Spiritual Awakening

WHAT joyful ideas are associated with our thoughts of awakening: dawn; the fading darkness and the rising glow of day; all things new; freshness, renewed courage, hope, and opportunity! David, whose vision clearly transcended even the Summum bonum of human sense, said, "I shall be satisfied, when I awake, with thy likeness." Indeed, it seemed clear to him that to be truly awake is to be clearly conscious of God's own likeness, the likeness of perfection. And to know that one's true individuality is the image of spiritual perfection is without any doubt reason for complete satisfaction. How long humanity has looked forward to this awakening; and how earnestly the attaining to it has been desired in the prayer of many hearts!

Following a faint ray of spiritual light, one student who had seemed to dwell long in the darkness of material night was finally led to the study of the Christ Science. One day she came upon a dictionary definition of "disease" given as "lack of ease, uneasiness." The verb also has an old meaning, "to disturb (from quiet, rest, or sleep)." To awaken! To anyone asleep in material beliefs such a thing seemed impossible. But if one in his extremity will turn to the spiritual light of the Christ, Truth, it will be uncovered to him that infinite divine Love is working out the purposes of good, and that consequently every false belief in matter or darkness can be but temporary and of necessity eventually must be disturbed, overturned, to give place to the joyous light and spiritual facts of the real man's certain harmony and perfection.
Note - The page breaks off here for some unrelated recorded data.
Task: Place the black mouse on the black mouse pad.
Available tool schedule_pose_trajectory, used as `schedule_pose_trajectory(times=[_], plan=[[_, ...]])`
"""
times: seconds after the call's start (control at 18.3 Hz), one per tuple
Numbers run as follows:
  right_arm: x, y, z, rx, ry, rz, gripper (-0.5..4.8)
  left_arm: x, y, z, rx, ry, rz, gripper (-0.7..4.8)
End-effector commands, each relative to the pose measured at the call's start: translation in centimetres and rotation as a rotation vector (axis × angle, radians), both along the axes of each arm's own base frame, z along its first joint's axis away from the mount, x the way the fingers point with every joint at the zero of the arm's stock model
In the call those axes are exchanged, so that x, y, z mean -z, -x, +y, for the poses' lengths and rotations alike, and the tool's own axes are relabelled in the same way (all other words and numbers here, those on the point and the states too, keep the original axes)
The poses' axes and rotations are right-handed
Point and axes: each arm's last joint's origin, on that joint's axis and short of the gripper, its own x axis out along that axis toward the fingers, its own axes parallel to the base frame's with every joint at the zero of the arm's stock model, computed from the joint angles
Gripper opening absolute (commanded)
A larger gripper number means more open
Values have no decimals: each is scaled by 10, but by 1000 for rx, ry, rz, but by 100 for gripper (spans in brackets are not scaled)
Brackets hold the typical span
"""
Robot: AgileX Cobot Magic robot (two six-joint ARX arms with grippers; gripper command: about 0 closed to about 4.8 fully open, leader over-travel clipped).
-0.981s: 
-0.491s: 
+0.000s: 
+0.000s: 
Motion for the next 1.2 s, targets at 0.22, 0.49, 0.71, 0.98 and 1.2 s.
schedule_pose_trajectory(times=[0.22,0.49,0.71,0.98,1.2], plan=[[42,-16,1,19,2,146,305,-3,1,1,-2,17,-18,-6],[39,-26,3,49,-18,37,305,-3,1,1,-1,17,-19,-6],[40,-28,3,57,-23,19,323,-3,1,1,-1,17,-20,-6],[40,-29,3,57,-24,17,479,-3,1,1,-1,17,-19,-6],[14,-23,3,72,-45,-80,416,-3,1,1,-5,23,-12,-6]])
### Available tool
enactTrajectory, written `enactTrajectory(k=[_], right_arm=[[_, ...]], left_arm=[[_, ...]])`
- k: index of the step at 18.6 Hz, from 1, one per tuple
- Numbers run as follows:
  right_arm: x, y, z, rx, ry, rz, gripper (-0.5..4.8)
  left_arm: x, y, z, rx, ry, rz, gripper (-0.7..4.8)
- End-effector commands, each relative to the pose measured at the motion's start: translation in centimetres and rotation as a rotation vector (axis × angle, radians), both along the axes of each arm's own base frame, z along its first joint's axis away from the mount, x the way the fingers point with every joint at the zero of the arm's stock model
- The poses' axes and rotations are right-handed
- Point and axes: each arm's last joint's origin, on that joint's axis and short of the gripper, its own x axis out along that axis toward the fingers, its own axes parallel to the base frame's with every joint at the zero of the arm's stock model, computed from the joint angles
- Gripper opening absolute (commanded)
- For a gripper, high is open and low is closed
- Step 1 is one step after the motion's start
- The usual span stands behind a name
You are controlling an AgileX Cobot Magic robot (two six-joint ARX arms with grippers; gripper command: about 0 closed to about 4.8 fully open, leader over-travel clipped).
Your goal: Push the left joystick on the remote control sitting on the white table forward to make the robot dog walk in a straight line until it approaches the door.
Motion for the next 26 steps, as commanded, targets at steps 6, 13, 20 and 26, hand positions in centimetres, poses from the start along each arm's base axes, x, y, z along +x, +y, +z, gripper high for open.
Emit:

In "Unity of Good" (pp. 57, 58) Mrs. Eddy writes: "The only conscious existence in the flesh is error of some sort,—sin, pain, death,—a false sense of life and happiness. Mortals, if at ease in so-called existence, are in their native element of error, and must become dis-eased, disquieted, before error is annihilated." Let one who has turned to the truth for enlightenment and freedom from bondage rejoice that, at least, he is not at ease in error. Let him rejoice that he has become disquieted in such a falsity, whatever it may seem to be. Let him stir himself enough to arise and prove his identity as God's own child. And since "God is light, and in him is no darkness at all," the light surely will fully awaken such a one to his real and harmonious status of being. It is cause enough for rejoicing to such a one that he is awakening.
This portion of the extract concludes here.